→ **Exercise aim**
The string "that" may appear in lines of the entries below. Report how many lines hold it, with only the number.

[Stored data]
=== Begin Enclosure ===

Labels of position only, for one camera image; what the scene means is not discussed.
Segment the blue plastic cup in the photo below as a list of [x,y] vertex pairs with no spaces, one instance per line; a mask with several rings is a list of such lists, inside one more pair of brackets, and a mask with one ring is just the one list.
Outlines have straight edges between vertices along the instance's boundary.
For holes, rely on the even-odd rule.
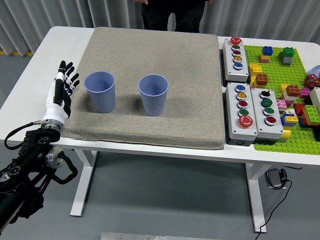
[[169,82],[163,76],[150,74],[141,78],[138,84],[144,110],[149,116],[159,116],[166,103]]
[[95,71],[86,77],[84,87],[100,113],[107,114],[116,107],[115,77],[107,71]]

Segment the brown lego brick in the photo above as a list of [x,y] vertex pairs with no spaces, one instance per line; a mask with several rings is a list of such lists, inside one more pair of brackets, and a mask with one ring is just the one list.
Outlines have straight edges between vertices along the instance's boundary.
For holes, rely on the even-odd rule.
[[255,82],[257,85],[267,85],[268,81],[269,80],[267,74],[259,73],[255,77]]
[[289,85],[286,87],[285,91],[290,97],[298,97],[300,94],[300,89],[297,85]]

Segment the power cord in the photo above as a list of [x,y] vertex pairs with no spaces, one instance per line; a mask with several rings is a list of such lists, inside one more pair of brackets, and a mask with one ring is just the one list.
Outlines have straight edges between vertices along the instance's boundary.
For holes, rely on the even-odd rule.
[[295,169],[295,170],[301,170],[302,167],[293,167],[293,166],[284,166],[285,168],[288,168],[288,169]]
[[281,186],[274,187],[274,186],[271,184],[270,179],[268,178],[267,172],[265,173],[265,176],[266,176],[266,180],[268,181],[268,183],[270,184],[270,186],[273,187],[275,190],[283,189],[284,186],[285,186],[285,184],[286,184],[286,182],[290,182],[290,186],[289,186],[288,190],[286,191],[284,198],[283,198],[283,199],[275,206],[275,208],[272,210],[272,212],[271,212],[268,220],[265,222],[265,224],[263,224],[262,226],[260,226],[260,232],[259,232],[258,236],[256,236],[255,240],[257,240],[257,239],[259,238],[260,234],[262,233],[262,232],[261,232],[261,231],[262,231],[261,228],[264,227],[265,225],[267,225],[267,223],[270,221],[270,219],[271,219],[271,217],[272,217],[272,214],[273,214],[274,211],[277,209],[277,207],[279,207],[279,205],[280,205],[284,200],[286,200],[286,198],[287,198],[287,196],[288,196],[288,193],[289,193],[289,191],[290,191],[290,189],[291,189],[291,186],[292,186],[292,181],[287,179],[287,177],[288,177],[288,176],[287,176],[287,172],[286,172],[286,170],[284,170],[283,168],[281,169],[281,171],[280,171],[280,173],[279,173],[279,176],[280,176],[280,178],[281,178]]

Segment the gray cushion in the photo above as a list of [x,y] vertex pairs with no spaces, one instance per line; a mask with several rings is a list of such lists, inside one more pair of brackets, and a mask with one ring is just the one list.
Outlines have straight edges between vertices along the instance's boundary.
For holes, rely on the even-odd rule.
[[[115,77],[116,107],[99,113],[84,88],[95,71]],[[63,137],[192,149],[223,149],[218,38],[210,34],[98,27],[76,70],[80,84],[72,96]],[[169,81],[164,111],[148,116],[139,80],[160,74]]]

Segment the green lego baseplate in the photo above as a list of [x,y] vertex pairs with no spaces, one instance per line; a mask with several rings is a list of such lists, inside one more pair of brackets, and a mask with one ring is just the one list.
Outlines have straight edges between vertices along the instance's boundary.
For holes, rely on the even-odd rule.
[[[266,88],[273,89],[277,99],[282,95],[279,90],[280,84],[297,85],[299,88],[305,87],[304,82],[307,73],[297,49],[294,49],[290,66],[282,65],[278,57],[284,47],[272,47],[273,54],[269,63],[259,62],[259,55],[263,46],[245,45],[244,49],[248,65],[260,64],[262,66],[263,73],[267,74],[269,79]],[[304,104],[304,100],[297,97],[294,103]],[[274,145],[254,144],[254,148],[258,151],[320,155],[320,142],[316,141],[313,130],[311,128],[301,128],[298,123],[292,128],[291,136],[286,142],[279,142]]]

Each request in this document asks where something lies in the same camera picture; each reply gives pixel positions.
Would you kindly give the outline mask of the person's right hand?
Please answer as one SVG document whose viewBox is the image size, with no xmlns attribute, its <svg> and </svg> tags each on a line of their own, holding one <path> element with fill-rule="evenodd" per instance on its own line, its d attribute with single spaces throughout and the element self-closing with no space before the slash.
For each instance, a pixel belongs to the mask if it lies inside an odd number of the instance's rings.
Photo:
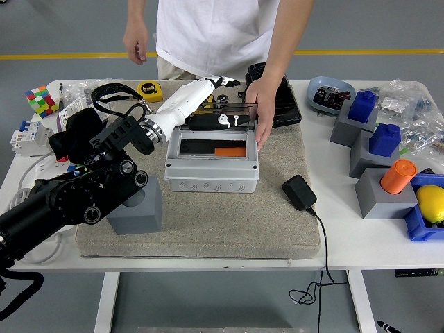
<svg viewBox="0 0 444 333">
<path fill-rule="evenodd" d="M 146 51 L 148 46 L 148 29 L 143 22 L 133 22 L 127 24 L 123 35 L 123 44 L 127 51 L 128 58 L 142 65 L 146 62 Z"/>
</svg>

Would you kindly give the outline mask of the person's left hand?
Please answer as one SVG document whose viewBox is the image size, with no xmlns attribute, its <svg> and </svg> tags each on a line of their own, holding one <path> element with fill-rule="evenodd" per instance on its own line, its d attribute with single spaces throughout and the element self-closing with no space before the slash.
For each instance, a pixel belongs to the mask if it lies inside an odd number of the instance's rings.
<svg viewBox="0 0 444 333">
<path fill-rule="evenodd" d="M 257 104 L 255 141 L 260 151 L 269 138 L 275 116 L 275 97 L 279 84 L 263 76 L 253 81 L 246 90 L 246 103 Z"/>
</svg>

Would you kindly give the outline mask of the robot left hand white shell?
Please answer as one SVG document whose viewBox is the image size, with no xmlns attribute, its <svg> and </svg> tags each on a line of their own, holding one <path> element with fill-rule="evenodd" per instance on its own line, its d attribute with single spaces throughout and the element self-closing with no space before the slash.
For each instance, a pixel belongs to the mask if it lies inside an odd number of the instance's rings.
<svg viewBox="0 0 444 333">
<path fill-rule="evenodd" d="M 233 87 L 239 84 L 240 82 L 233 78 L 213 76 L 183 85 L 161 105 L 155 114 L 148 116 L 147 123 L 159 128 L 166 136 L 169 136 L 175 127 L 184 124 L 190 130 L 211 131 L 234 128 L 249 123 L 251 121 L 249 114 L 191 115 L 216 88 L 222 85 Z"/>
</svg>

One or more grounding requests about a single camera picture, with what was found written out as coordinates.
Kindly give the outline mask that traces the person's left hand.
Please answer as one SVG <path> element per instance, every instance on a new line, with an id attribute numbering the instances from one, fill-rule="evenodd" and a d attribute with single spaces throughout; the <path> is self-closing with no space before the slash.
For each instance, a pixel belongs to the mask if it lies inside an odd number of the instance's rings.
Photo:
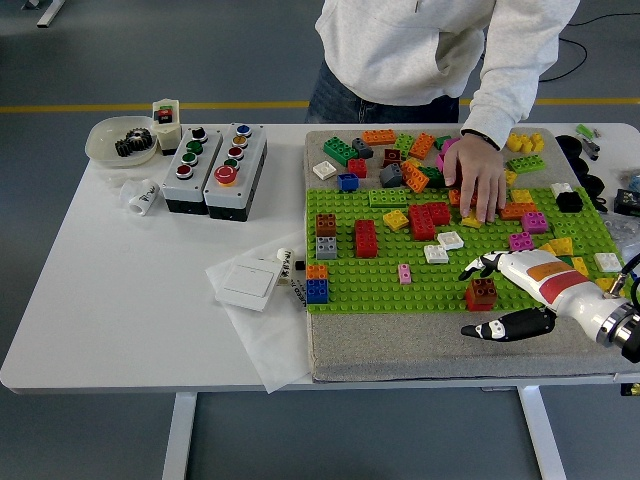
<path id="1" fill-rule="evenodd" d="M 473 133 L 464 133 L 445 153 L 443 176 L 448 186 L 460 183 L 459 208 L 466 217 L 476 198 L 476 219 L 493 222 L 496 210 L 506 203 L 506 179 L 502 153 Z"/>

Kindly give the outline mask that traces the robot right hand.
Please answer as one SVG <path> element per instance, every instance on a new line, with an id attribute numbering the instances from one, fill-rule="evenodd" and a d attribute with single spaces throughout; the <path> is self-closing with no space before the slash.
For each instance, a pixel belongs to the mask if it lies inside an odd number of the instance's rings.
<path id="1" fill-rule="evenodd" d="M 486 253 L 469 264 L 459 278 L 465 280 L 476 271 L 482 277 L 493 271 L 502 273 L 543 306 L 465 326 L 461 333 L 466 336 L 518 341 L 551 332 L 560 316 L 576 320 L 587 336 L 601 345 L 624 347 L 631 340 L 637 323 L 632 305 L 619 297 L 607 297 L 597 284 L 547 251 Z"/>

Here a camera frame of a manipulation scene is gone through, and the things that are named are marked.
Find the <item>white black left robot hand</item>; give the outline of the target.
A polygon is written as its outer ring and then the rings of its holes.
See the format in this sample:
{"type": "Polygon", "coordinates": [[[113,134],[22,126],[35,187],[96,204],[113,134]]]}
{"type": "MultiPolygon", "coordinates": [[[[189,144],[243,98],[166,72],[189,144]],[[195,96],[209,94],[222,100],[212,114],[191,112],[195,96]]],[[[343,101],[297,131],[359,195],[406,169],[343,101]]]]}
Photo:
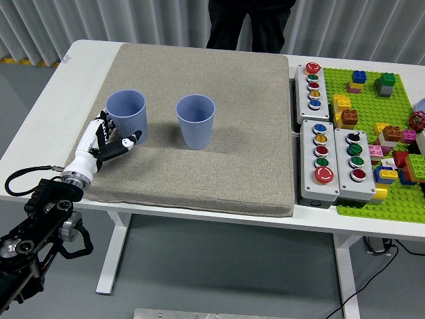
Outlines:
{"type": "Polygon", "coordinates": [[[141,130],[134,130],[130,135],[109,143],[108,139],[115,128],[108,112],[102,110],[83,133],[74,160],[64,168],[61,180],[66,183],[80,182],[88,187],[103,162],[129,152],[143,135],[141,130]]]}

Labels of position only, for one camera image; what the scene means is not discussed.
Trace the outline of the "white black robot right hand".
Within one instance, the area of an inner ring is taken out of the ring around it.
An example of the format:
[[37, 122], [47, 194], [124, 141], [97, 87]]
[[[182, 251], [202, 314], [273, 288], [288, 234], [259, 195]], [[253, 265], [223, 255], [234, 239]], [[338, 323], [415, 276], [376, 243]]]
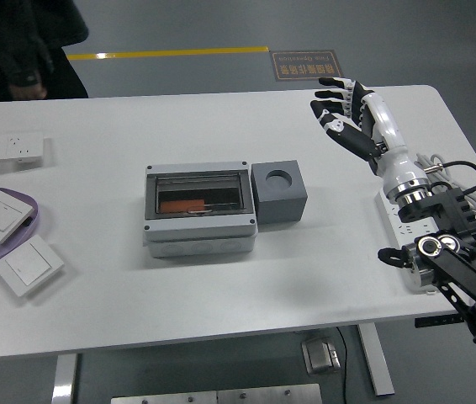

=== End Enclosure ===

→ **Answer space**
3